§ **Problem**
In the listing that follows, retype every line from the first through the one containing "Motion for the". Pictures are to be left out.

§ **Dataset content**

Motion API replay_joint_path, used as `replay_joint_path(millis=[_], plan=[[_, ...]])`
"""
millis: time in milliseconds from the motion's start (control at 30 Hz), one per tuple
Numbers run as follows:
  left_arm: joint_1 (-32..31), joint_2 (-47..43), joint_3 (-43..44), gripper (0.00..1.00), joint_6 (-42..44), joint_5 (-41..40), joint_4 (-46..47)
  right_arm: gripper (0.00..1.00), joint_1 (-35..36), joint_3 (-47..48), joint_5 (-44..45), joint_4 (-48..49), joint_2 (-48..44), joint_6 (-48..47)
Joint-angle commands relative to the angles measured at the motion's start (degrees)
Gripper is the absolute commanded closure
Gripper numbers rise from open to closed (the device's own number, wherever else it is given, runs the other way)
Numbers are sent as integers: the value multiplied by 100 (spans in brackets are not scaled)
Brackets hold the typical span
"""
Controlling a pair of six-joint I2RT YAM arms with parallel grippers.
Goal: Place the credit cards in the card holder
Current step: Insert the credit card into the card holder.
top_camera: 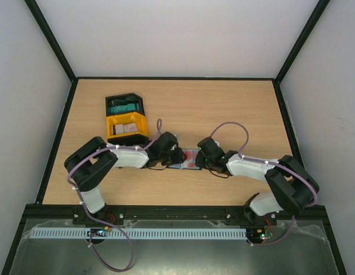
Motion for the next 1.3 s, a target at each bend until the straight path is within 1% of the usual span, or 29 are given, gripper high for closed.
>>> replay_joint_path(millis=[0, 133, 367, 533, 667, 733, 767, 800, 867, 1067, 1267], plan=[[-155, 193, 242, 70, 255, 79, -199, 72, 45, -135, -69, -168, 72, -48], [-309, 399, 587, 71, 461, 98, -370, 72, 44, -82, -97, -156, 96, -103], [-352, 628, 805, 72, 584, 183, -387, 72, 36, -63, -81, -126, 11, -117], [-358, 659, 925, 70, 679, 130, -565, 70, 42, 16, 146, -248, -163, -109], [-357, 524, 1016, 67, 801, -209, -948, 61, 37, 107, 646, -603, -523, 38], [-365, 517, 1018, 66, 822, -320, -1077, 50, 42, 114, 862, -768, -710, 163], [-360, 546, 1013, 66, 812, -323, -1103, 48, 44, 99, 889, -761, -733, 217], [-365, 601, 1014, 66, 807, -282, -1105, 46, 43, 94, 804, -722, -702, 241], [-365, 685, 1017, 66, 805, -159, -1043, 45, 44, 111, 711, -699, -548, 289], [-361, 780, 1136, 66, 929, 27, -1016, 46, 45, 78, 345, -438, -184, 288], [-384, 884, 1204, 65, 1107, 488, -856, 47, 45, 18, -84, -132, -44, 258]])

§ **Task answer**
Motion API replay_joint_path, used as `replay_joint_path(millis=[_], plan=[[_, ...]])`
"""
millis: time in milliseconds from the motion's start (control at 30 Hz), one per tuple
Numbers run as follows:
  left_arm: joint_1 (-32..31), joint_2 (-47..43), joint_3 (-43..44), gripper (0.00..1.00), joint_6 (-42..44), joint_5 (-41..40), joint_4 (-46..47)
  right_arm: gripper (0.00..1.00), joint_1 (-35..36), joint_3 (-47..48), joint_5 (-44..45), joint_4 (-48..49), joint_2 (-48..44), joint_6 (-48..47)
Joint-angle commands relative to the angles measured at the motion's start (degrees)
Gripper is the absolute commanded closure
Gripper numbers rise from open to closed (the device's own number, wherever else it is given, runs the other way)
Numbers are sent as integers: the value multiplied by 100 (spans in brackets are not scaled)
Brackets hold the typical span
"""
Controlling a pair of six-joint I2RT YAM arms with parallel grippers.
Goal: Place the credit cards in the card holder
Current step: Insert the credit card into the card holder.
top_camera: 
Motion for the next 1.3 s, a target at each bend until the straight path is within 1% of the usual span, or 29 are given, gripper high for closed.

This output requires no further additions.